In a fetal assessment by ultrasonography, an abnormal course of the umbilical vein (UV) at the transverse abdominal view could be indicative of an abnormal fetal venous system. The abnormal course of the UV and the absence or displacement of the portal vein (PV) or ductus venosus (DV) may suggest the presence of other shunts [1]. This condition is rare and has been reported in the context of an absent DV or by using a postnatal dichotomous classification that does not reflect the importance of the DV [2, 3].
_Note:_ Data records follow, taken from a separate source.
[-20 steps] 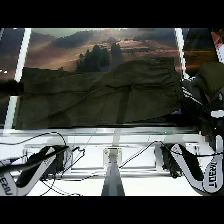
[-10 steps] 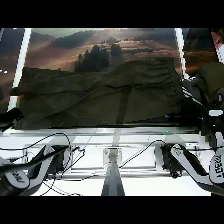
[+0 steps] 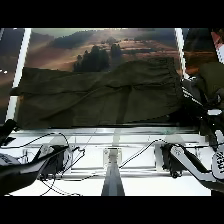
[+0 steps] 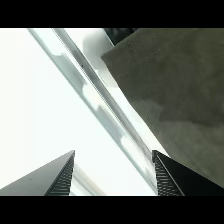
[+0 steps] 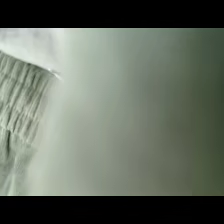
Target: Fold the clothes and pants, and hang the long-sleeved shirts on hangers.
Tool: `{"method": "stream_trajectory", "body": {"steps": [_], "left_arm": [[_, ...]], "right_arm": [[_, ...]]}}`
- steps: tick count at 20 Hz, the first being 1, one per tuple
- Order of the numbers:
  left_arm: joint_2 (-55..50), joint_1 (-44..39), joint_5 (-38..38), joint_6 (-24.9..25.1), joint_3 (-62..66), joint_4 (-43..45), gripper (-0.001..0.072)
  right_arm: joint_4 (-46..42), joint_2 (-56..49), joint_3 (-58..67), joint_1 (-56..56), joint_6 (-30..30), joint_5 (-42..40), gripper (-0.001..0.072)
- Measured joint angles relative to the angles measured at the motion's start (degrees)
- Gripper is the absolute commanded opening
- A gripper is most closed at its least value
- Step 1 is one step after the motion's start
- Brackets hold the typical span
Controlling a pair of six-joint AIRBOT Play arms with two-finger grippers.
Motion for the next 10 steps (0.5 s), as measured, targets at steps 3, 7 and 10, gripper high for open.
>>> {"method": "stream_trajectory", "body": {"steps": [3,7,10], "left_arm": [[-3.4,0.8,2.8,2.4,-0.1,-3.4,0.0559],[-6.1,1.1,8.5,3.7,-0.1,-6.9,0.0554],[-8.1,1.2,11.3,4.0,-0.1,-8.0,0.0324]], "right_arm": [[-1.3,1.4,0.0,0.0,-3.7,1.9,0.0026],[-2.6,4.7,0.0,0.0,-5.7,4.1,0.0025],[-5.1,8.2,0.0,0.0,-6.3,5.8,0.0025]]}}
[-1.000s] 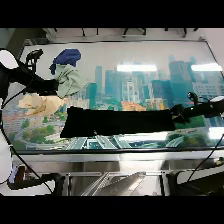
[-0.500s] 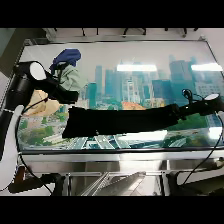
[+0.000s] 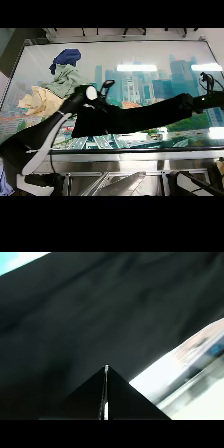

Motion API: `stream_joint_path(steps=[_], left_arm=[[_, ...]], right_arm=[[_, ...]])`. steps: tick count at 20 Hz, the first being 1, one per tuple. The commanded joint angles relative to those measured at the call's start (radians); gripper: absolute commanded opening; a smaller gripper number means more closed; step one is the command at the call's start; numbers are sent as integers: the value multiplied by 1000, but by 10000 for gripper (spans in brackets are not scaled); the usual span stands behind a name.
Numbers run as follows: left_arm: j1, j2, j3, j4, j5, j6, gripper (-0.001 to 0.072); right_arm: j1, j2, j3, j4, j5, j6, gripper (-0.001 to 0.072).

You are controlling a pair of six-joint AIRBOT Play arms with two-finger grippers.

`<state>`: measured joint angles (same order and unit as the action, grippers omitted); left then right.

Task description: Fold the shirts.

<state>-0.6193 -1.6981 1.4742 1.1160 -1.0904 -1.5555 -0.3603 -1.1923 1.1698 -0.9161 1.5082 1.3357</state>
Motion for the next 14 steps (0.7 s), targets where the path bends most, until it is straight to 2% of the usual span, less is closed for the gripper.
stream_joint_path(steps=[1, 5, 9, 12, 14], left_arm=[[-108, -164, 128, -76, 56, -12, 18], [-180, -306, 302, -130, 77, -52, 18], [-224, -403, 423, -151, 64, -108, 18], [-232, -412, 454, -148, 51, -114, 18], [-217, -400, 478, -146, -11, -101, 17]], right_arm=[[62, 67, 78, -6, 70, 99, 23], [141, 59, 183, -7, 68, 164, 23], [148, 34, 246, -7, 72, 176, 23], [148, 16, 265, -8, 72, 175, 23], [149, -1, 266, -8, 75, 175, 23]])
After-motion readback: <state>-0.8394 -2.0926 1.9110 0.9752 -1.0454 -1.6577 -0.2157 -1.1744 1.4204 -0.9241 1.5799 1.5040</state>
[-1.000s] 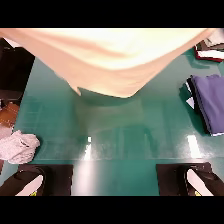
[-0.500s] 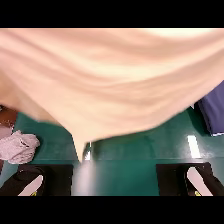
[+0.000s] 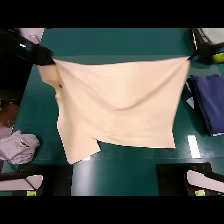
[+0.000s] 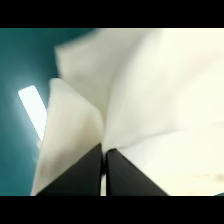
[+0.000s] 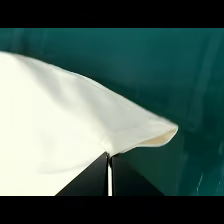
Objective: Fold the shirts.
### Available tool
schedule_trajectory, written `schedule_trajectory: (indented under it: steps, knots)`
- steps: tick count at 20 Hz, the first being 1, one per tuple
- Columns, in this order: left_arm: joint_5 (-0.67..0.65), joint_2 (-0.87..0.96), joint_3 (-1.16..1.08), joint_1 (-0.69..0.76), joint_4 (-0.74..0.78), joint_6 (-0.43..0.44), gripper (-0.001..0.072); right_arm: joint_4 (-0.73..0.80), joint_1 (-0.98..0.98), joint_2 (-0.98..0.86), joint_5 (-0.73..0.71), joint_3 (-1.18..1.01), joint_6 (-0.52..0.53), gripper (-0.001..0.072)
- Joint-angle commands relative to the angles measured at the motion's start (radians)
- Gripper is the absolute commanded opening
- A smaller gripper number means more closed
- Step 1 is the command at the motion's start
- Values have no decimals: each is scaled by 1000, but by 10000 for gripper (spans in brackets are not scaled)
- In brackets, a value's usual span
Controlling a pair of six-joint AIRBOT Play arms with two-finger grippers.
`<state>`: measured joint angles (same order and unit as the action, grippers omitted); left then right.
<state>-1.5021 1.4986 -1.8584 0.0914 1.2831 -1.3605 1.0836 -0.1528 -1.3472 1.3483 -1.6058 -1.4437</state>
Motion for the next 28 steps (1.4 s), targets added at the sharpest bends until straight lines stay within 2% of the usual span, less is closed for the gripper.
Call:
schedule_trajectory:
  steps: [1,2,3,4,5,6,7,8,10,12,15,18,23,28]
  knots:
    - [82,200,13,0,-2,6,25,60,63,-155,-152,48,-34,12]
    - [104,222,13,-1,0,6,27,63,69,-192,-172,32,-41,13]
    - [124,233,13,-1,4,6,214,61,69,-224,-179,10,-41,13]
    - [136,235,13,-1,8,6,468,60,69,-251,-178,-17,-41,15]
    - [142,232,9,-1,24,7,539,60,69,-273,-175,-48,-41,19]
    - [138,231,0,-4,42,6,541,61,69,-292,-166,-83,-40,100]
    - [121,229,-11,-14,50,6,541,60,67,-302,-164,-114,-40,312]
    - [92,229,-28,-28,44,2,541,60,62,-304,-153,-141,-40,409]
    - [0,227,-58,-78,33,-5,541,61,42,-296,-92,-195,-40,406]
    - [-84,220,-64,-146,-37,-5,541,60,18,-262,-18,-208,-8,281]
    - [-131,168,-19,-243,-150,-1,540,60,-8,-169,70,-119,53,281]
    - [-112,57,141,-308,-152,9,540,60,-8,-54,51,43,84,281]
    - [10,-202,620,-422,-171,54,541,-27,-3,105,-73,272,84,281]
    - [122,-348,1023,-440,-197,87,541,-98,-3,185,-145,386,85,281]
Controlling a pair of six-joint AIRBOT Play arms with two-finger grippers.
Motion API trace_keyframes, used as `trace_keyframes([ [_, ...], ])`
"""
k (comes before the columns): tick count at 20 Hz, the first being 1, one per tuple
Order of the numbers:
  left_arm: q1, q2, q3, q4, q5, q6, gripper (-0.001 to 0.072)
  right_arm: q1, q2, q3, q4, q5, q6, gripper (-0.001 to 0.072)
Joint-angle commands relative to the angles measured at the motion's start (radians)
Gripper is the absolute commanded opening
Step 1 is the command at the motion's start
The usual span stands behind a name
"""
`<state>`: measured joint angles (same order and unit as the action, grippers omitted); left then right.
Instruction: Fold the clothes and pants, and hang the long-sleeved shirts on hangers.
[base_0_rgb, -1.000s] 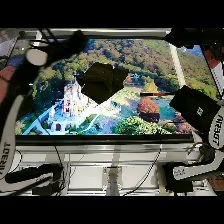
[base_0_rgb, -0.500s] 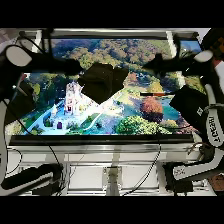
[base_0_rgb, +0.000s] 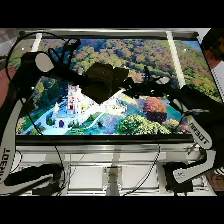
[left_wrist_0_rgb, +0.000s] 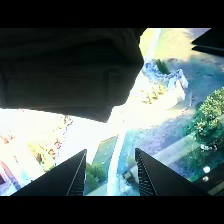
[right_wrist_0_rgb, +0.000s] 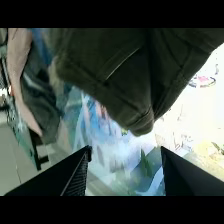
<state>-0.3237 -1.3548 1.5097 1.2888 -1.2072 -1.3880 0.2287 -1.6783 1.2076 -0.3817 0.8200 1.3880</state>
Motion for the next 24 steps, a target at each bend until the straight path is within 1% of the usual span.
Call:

In 2016, Achiron et al. [4] suggested an in utero classification of umbilical-portal-systemic venous shunt (UPSVS), which include three types: type I, umbilical-systemic shunt (USS); type II, DV-systemic shunt (DVSS); and type III, portal-systemic shunt (PSS). Furthermore, PSS consists of two subtypes: type IIIa, intrahepatic portal-systemic shunt (IHPSS) and type IIIb, extrahepatic porta-systemic shunt (EHPSS). However, only one study to date has reported the application of this new classification system. In that study, half of the study population was terminated [5]; therefore, it is difficult to describe the characteristics of each UPSVS type based on the available data.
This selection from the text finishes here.